Cologne

Philippe Parreno

Schipper & Krome

For his recent project, Philippe Parreno asked his dealers to invite friends and acquaintances to spend all of May Day working in the gallery. The room contained various tools: projectors, a screen, an ironing board and an iron, pieces of fabric and a sewing machine, a large quantity of small T-shirts, electrical materials, two video cameras, two circular tables, and a series of plush teddy bears. The artist asked those present to complete certain tasks, such as stamping the words “My first secret” on the small T-shirts and putting these shirts on the teddy bears, or making a gigantic T-shirt in which up to five people could fit, while videotaping the activities of all the participants. The activities ceased at the end of the day. In a final touch, three days later, the windows were sealed with black cardboard for the duration of the exhibition.

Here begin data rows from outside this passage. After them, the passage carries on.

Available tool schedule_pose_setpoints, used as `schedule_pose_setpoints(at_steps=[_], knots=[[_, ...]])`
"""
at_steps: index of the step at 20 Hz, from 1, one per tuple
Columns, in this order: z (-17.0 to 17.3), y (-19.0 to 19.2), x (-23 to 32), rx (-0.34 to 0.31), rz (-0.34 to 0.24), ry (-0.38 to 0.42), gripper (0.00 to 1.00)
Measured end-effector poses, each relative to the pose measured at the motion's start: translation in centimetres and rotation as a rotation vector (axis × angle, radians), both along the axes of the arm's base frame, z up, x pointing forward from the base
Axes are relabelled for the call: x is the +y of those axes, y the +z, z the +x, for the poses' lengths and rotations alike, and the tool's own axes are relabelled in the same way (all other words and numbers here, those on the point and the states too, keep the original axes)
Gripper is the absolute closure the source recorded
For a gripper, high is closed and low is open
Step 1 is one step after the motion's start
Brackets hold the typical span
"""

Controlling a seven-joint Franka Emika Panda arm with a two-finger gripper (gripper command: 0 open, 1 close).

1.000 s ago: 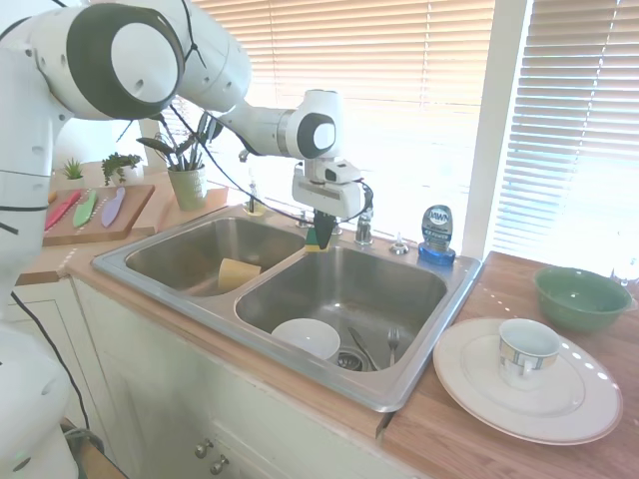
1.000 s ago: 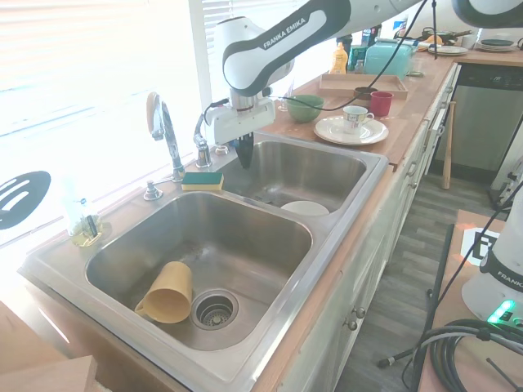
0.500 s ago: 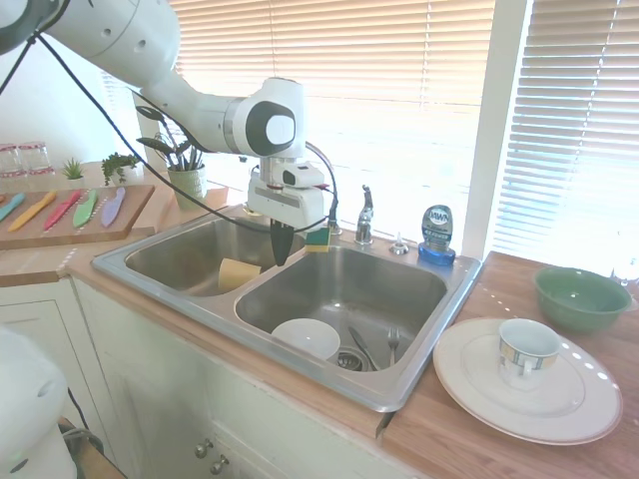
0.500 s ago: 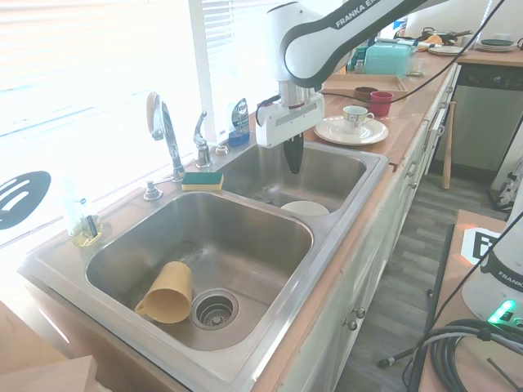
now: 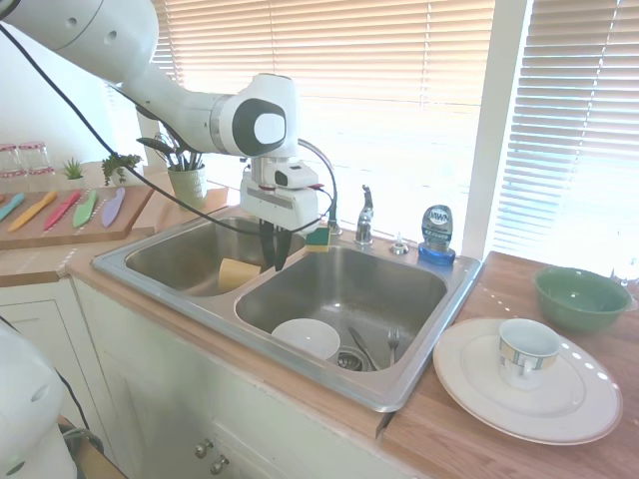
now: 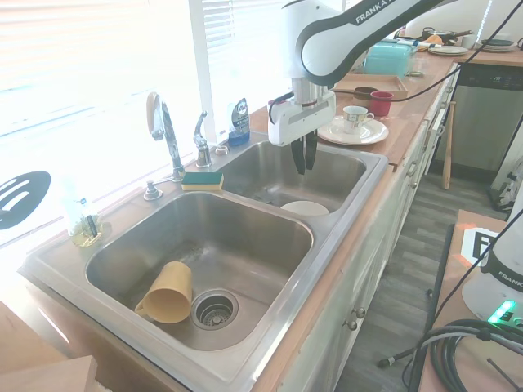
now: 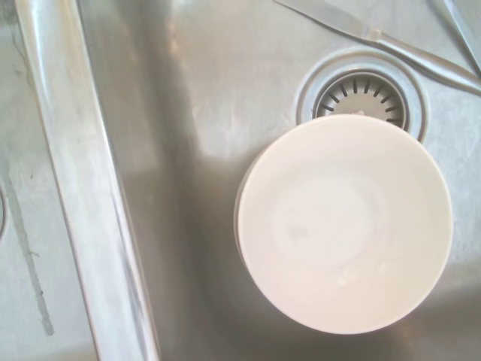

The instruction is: Turn on the faucet

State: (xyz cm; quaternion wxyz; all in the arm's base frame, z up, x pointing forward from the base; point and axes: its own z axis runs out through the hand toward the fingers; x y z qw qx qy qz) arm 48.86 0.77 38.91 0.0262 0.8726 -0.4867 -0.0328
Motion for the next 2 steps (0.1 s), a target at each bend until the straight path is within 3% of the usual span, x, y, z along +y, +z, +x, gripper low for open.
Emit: schedule_pose_setpoints(at_steps=[2], knots=[[0.01, 0.01, -0.03, -0.001, 0.0, 0.0, 0.0]])
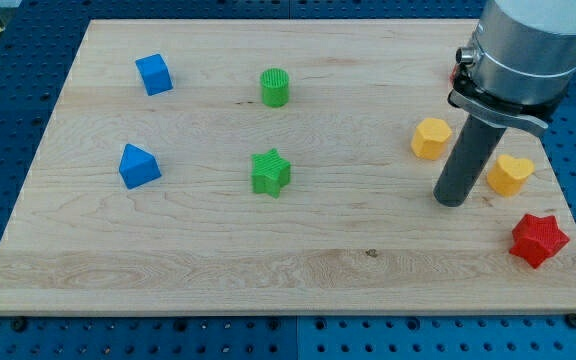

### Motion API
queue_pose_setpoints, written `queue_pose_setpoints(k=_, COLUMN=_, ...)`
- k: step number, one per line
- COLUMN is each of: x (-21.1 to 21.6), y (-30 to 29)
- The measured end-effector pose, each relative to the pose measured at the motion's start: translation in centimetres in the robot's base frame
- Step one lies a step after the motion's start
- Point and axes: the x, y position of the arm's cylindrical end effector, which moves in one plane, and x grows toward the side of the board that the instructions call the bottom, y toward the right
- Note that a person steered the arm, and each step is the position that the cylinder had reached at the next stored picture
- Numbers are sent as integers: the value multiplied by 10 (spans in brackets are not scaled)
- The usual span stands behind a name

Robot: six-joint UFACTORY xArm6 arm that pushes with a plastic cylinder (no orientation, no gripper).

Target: Slide the yellow heart into the red star

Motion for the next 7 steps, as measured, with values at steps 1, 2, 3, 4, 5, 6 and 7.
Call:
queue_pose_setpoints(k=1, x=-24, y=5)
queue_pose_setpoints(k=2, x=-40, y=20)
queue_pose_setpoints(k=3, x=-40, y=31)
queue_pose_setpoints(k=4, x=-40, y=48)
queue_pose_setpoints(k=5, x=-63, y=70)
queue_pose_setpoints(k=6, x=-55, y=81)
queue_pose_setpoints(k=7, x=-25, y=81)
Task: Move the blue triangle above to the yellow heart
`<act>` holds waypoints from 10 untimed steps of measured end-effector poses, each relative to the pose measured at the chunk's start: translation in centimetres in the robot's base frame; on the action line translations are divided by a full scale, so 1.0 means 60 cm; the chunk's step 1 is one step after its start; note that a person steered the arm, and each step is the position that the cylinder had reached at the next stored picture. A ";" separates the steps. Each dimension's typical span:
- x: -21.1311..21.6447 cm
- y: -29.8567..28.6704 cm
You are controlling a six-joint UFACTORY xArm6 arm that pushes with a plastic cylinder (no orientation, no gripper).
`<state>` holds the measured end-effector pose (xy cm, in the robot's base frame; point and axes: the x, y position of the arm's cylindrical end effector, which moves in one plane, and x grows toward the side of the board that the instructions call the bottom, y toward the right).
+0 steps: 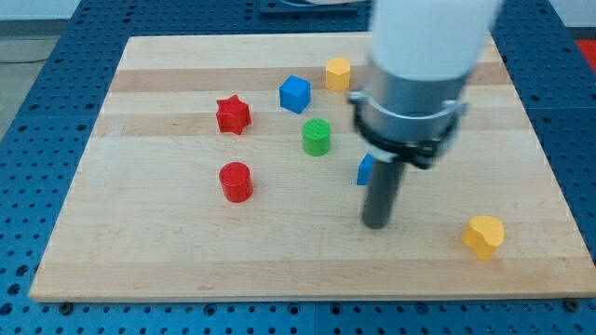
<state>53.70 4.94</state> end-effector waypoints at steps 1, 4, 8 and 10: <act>-0.054 -0.063; -0.132 0.008; -0.057 0.128; -0.034 0.169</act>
<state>51.64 15.06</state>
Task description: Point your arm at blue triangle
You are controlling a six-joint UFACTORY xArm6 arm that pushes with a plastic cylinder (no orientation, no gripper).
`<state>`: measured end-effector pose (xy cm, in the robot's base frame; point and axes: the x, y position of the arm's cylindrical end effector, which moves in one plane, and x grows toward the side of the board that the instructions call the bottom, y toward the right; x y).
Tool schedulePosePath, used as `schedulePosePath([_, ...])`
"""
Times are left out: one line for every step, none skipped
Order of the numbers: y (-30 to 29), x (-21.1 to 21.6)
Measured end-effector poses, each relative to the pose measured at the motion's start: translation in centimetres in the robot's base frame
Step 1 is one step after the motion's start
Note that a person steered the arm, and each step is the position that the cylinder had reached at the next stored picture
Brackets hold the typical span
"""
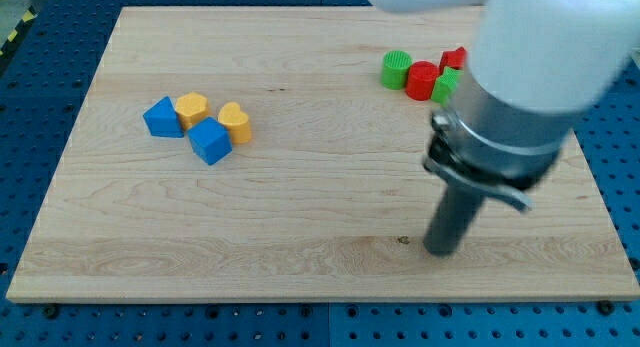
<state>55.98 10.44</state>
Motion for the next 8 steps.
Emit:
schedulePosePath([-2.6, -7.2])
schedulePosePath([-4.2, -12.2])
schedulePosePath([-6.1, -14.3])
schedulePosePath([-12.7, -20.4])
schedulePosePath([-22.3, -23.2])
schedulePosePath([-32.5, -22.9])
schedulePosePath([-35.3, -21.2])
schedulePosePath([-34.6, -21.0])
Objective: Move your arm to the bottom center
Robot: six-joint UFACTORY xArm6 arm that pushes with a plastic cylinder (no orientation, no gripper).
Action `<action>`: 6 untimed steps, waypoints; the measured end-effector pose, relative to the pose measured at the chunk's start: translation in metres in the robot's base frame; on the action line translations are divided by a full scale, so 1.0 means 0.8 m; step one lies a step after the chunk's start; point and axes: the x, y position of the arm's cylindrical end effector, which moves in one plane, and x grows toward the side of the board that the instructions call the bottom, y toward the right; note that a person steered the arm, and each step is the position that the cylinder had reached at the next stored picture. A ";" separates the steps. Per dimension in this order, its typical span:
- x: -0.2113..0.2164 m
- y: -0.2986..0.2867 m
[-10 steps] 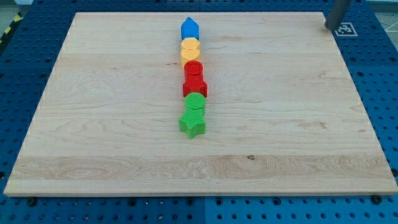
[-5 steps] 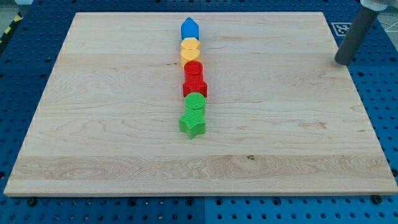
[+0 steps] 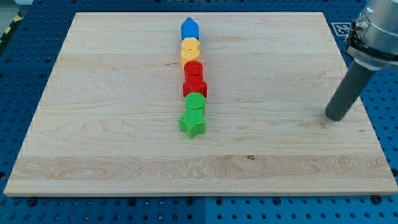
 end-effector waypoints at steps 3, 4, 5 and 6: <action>0.087 -0.003; 0.112 -0.012; 0.121 -0.047; 0.121 -0.111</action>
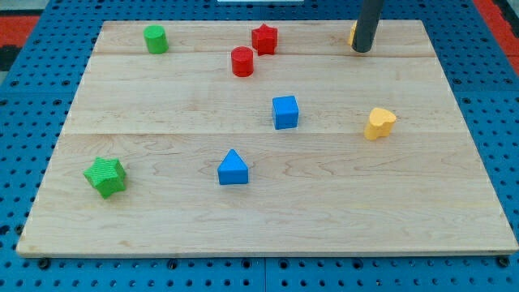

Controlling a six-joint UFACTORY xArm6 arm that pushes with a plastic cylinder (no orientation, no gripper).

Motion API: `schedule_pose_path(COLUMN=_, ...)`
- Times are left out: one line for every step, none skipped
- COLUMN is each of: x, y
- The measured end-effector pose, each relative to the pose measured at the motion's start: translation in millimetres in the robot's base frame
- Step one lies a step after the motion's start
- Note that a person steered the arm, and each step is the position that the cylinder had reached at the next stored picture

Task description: Separate the red blocks

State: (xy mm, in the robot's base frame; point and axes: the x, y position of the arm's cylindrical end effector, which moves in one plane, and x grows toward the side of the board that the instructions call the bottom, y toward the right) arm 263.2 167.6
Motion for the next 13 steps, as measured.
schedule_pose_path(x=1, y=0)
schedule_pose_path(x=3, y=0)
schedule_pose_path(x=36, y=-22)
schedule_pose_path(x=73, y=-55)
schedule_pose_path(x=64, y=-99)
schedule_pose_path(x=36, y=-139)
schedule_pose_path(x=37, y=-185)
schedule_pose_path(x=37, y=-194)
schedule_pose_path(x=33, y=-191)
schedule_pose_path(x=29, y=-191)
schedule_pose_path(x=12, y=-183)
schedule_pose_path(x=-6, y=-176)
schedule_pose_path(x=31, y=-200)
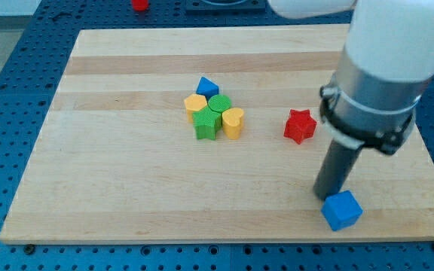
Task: Move your arm closer to the blue cube
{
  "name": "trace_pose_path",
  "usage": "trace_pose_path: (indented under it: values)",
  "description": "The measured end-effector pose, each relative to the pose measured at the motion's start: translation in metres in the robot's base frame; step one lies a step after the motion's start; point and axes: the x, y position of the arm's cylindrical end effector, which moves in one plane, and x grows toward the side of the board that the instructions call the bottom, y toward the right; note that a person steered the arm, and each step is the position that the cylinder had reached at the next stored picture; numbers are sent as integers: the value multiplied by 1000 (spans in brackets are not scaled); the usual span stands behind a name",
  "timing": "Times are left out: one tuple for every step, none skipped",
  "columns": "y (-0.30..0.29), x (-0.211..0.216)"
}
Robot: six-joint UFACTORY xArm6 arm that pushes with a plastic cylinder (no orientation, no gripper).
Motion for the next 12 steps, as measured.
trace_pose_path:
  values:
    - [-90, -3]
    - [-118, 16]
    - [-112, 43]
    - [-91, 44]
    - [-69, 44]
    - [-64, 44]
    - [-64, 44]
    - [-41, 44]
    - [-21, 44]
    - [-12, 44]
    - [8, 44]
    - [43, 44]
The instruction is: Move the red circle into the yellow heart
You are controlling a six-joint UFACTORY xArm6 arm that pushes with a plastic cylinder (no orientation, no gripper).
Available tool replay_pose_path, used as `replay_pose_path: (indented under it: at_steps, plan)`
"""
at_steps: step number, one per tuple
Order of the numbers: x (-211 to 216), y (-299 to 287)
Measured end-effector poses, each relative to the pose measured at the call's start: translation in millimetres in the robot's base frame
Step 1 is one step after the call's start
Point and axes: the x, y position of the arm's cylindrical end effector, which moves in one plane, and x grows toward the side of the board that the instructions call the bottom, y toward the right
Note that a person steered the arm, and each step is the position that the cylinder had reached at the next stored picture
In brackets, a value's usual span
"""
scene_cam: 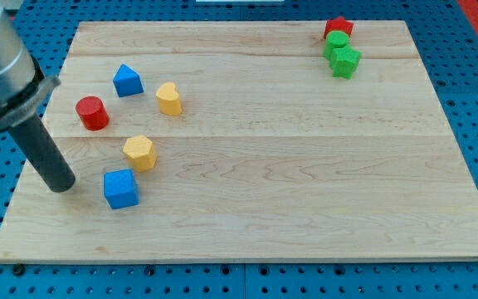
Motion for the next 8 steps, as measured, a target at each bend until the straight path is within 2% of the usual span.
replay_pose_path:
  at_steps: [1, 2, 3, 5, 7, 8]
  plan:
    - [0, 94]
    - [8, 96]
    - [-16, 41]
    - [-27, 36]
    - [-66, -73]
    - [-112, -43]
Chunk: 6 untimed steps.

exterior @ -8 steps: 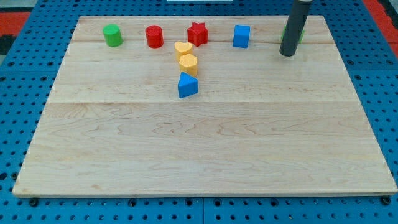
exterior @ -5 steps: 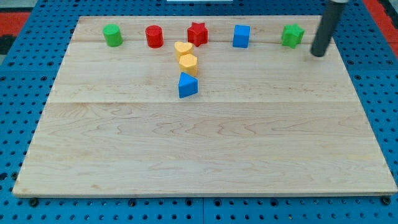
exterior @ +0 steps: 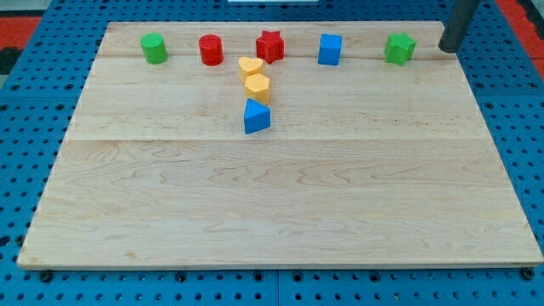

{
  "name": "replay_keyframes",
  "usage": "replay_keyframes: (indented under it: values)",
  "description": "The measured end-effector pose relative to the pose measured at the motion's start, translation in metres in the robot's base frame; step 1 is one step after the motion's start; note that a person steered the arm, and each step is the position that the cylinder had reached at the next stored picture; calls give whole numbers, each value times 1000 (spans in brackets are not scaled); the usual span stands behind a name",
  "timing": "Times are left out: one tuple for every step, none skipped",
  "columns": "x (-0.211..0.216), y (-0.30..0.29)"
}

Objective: Nudge green star a bit left

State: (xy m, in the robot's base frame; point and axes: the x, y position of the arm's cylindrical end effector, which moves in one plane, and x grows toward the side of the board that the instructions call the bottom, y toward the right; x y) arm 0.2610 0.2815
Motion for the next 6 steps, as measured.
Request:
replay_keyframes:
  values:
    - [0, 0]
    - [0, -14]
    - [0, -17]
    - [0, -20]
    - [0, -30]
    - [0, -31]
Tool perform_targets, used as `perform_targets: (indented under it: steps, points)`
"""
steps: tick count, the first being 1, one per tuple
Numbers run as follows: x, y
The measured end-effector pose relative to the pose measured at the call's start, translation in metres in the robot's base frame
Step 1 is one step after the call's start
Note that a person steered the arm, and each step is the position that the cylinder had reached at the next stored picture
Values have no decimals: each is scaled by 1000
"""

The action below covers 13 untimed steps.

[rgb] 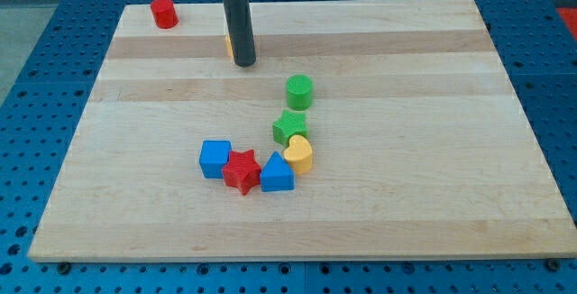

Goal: Slide the hexagon parallel to the right of the red circle

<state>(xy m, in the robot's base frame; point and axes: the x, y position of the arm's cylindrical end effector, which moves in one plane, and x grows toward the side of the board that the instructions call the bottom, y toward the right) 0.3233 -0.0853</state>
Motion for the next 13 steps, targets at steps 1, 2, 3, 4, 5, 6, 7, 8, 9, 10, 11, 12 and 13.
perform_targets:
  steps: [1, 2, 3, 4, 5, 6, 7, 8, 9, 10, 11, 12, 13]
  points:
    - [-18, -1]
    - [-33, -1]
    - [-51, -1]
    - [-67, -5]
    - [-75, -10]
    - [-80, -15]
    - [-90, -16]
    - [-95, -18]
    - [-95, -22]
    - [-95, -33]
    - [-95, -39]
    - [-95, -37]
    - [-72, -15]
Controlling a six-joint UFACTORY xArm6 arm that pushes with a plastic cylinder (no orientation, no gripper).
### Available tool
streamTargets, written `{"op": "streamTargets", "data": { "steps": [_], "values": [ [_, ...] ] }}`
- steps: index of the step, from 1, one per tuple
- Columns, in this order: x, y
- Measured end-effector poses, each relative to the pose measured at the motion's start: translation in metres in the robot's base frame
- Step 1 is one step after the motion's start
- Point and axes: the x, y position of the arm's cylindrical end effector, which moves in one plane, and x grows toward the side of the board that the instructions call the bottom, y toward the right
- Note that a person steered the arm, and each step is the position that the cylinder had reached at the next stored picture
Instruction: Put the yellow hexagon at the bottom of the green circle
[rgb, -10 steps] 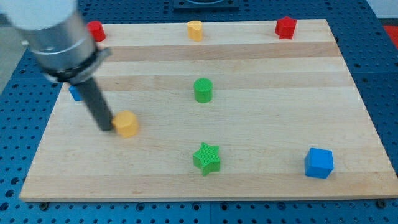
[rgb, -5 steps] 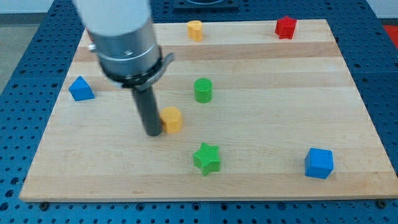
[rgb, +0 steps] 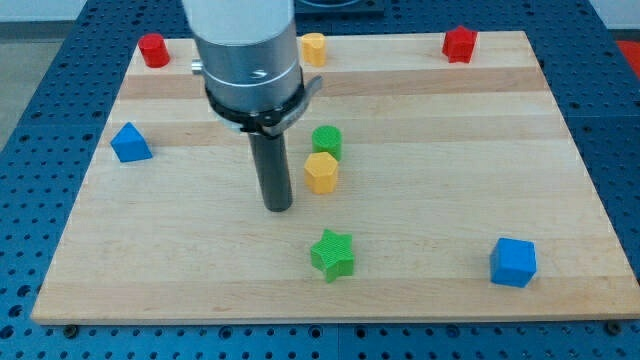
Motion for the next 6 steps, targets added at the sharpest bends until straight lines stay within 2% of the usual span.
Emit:
{"op": "streamTargets", "data": {
  "steps": [5, 6],
  "values": [
    [-0.017, 0.026],
    [-0.008, 0.021]
  ]
}}
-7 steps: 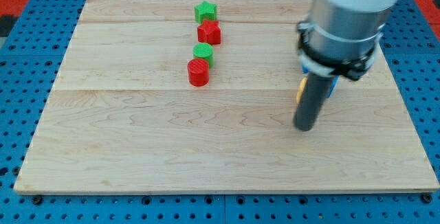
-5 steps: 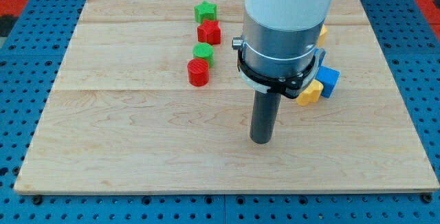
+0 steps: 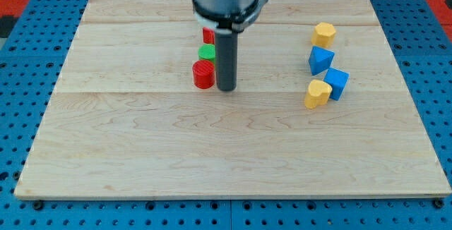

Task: Drag red circle to the bottom center of the board

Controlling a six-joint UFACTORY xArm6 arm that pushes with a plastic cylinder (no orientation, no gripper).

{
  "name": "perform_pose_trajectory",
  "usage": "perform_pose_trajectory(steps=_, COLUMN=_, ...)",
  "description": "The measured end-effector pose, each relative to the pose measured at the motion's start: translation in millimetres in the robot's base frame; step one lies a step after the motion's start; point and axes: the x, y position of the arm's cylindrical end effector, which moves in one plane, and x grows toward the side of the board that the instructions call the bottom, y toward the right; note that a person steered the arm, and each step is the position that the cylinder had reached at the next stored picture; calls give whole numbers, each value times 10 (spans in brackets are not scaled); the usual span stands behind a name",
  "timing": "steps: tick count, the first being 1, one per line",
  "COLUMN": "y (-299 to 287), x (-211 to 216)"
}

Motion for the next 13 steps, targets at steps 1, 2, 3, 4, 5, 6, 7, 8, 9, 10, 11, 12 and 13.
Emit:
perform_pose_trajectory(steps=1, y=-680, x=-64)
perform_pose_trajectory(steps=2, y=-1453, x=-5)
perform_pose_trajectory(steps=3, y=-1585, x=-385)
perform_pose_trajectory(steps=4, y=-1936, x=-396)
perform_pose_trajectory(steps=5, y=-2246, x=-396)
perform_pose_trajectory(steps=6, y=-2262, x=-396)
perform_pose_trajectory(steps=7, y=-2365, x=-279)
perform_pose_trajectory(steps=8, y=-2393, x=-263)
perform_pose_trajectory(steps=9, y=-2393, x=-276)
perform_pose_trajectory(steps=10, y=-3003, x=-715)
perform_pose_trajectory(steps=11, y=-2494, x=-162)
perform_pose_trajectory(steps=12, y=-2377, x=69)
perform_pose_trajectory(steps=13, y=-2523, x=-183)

This first phase of the collective labor, which consisted of actually constructing the work shown in the gallery, was followed by the reception phase, during which the public could enter the darkened room to view the videotape of the activities, the teddy bears placed on the tables, and the large T-shirt stretched out and hung on a clothesline. Because it was designed in this way, Parreno’s project also contained elements of the unexpected, which became integral to his piece. The teddy bears turned out to be stuffed animals of the “My First Secret Teddy Bear” variety, which are designed to record the voices of the children who speak to them, a recording that can be accessed by depressing one of the bears’ paws. But in this case, the teddy bears played back fragments of conversations and background noise that had inadvertently been taped by the Korean workers who had manufactured them.

This subversion of the toy’s function was a means for Parreno to comment on the nature of work. Parreno departs form the logic of the French left which, even before 1968, believed that in preparation for the socialist revolution one had to live the contradictions of the system from within so that one would know how to subvert it. Needless to say, the efforts of the French intellectuals amounted to very little, but it is interesting to reflect on what is said in the essays that the artist collected for the show. For example, there is an observation that at Renault they don’t produce automobiles, but human relationships, as if the factory, in organizing the time and the behavior of those who work there, could also open up a path to anticorporate modes of behavior, at least in the imagination.

The artist saw this project as an opportunity to create a totality of relationships with a decidedly ironized, utopian flavor. By calling on friends to work on May Day (in effect a hypocritical celebration of exploitation), Parreno conjured up the alternatives that are often lauded as antidotes to the alienating nature of assembly-line work, as well as that comforting dream that one day, once the sys tern has been subverted, a liberated community producing only what it needs and what it desires will exist. This sort of theme is in keeping with earlier projects of Parreno’s, which have always called on the collective imagination and the behavioral modes to which it gives rise, and, as always, it is irony that lends his presentations a critical edge.

Giorgio Verzotti

Translated from the Italian by Marguerite Shore.